When a friend wanted to go camping for her birthday celebration one weekend, she had to practically beg a group of us to join her. Myself and a fellow reluctant outdoorslady were dubbed “Meredith Blake” after The Parent Trap character who screams at the sight of a gecko.
Before I moved out of state to go to college, I remember my mom—perhaps in an effort to keep me closer—asking: “But won’t you miss the mountains?”
I stubbornly replied “no,” saying I hardly took advantage of them anyway.
Oh how the tables have turned.
Turns out, people do find it surprising when you’re from Colorado and can’t ski beyond bunny slope levels.
Every time I came home, I began trying out these activities that everyone so strongly associated with my home state with and being outdoors in general.
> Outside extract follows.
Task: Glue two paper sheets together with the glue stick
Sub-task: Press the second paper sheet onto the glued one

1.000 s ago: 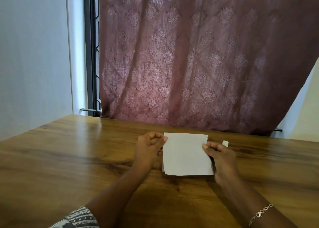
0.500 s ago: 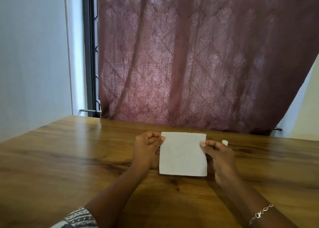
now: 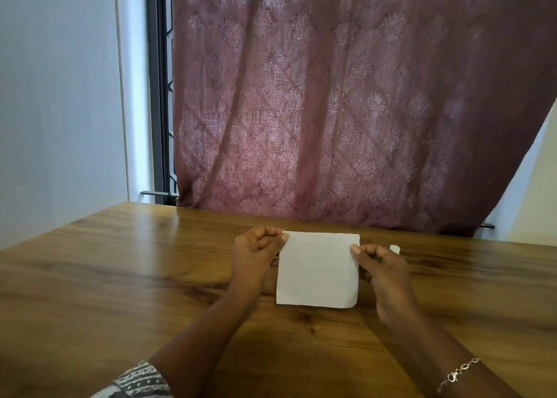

I loved being able to show friends around from out of town and share in their excitement as orange sunsets silhouetted the foothills.
Each new successful venture outside—running, rafting, climbing a Fourteener—I began to think as small repayments to Mother Nature as I’m sure she mumbled under my borrowed hiking boots again and again “I told you so.” I was the returned teen who hadn’t realized what I had until it was gone! Maybe I had taken this ~nature thing~ for granted!
These new feelings culminated in a test of authenticity when I learned about WWOOFing—an exchange program where anyone (and I mean anyone) can register to to work on farms around the world in exchange for room and board. My dad was in the room as a friend explained her plans to WWOOF. He exclaimed afterwards how that would never, not in a million years, be something I would try.
Now, I’m not one to do something for the sole purpose of proving a point, but I was stung by my own assumed limits. Suddenly, this thing I would never do found its way to the top of my Bucket List.
Flash forward to me, standing alone in the rain at a rural bus stop in southern France as I waited for stranger to pick me up who may or may not speak any English. Every fiber of my body vibrated with “What the hell have I gotten myself into?”
Several days later I was picking cherries to make a pie, after having watered the greenhouse, fed the chickens, and re-potted countless mint plants. (That will likely be the most idyllic sentence I shall ever write). The family that hosted me could not have been kinder people.
There was another American there at the time, helping make the language barriers a bit softer. And wouldn’t you know it, we even had a “s’mores night” with French crackers and organic marshmallows.
I didn’t recognize this person that lived uninhibited for days: I wore no makeup and didn’t mind dirt under my nails or the spider that had a web directly beside my bed. I knew a full transformation had taken place when I stepped out of the trailer I slept in to go to the bathroom in the middle of the night and squashed a slug in my bare feet. Entirely unfazed, I carried on to do my business in a bush, wiped the slug guts in the grass, and ambled back to bed.
WWOOFing turned out to be is one of the single greatest experiences I have ever had. And beyond the motivation to travel on a small budget, it was all because I’d challenged myself to do that thing people thought I would never do.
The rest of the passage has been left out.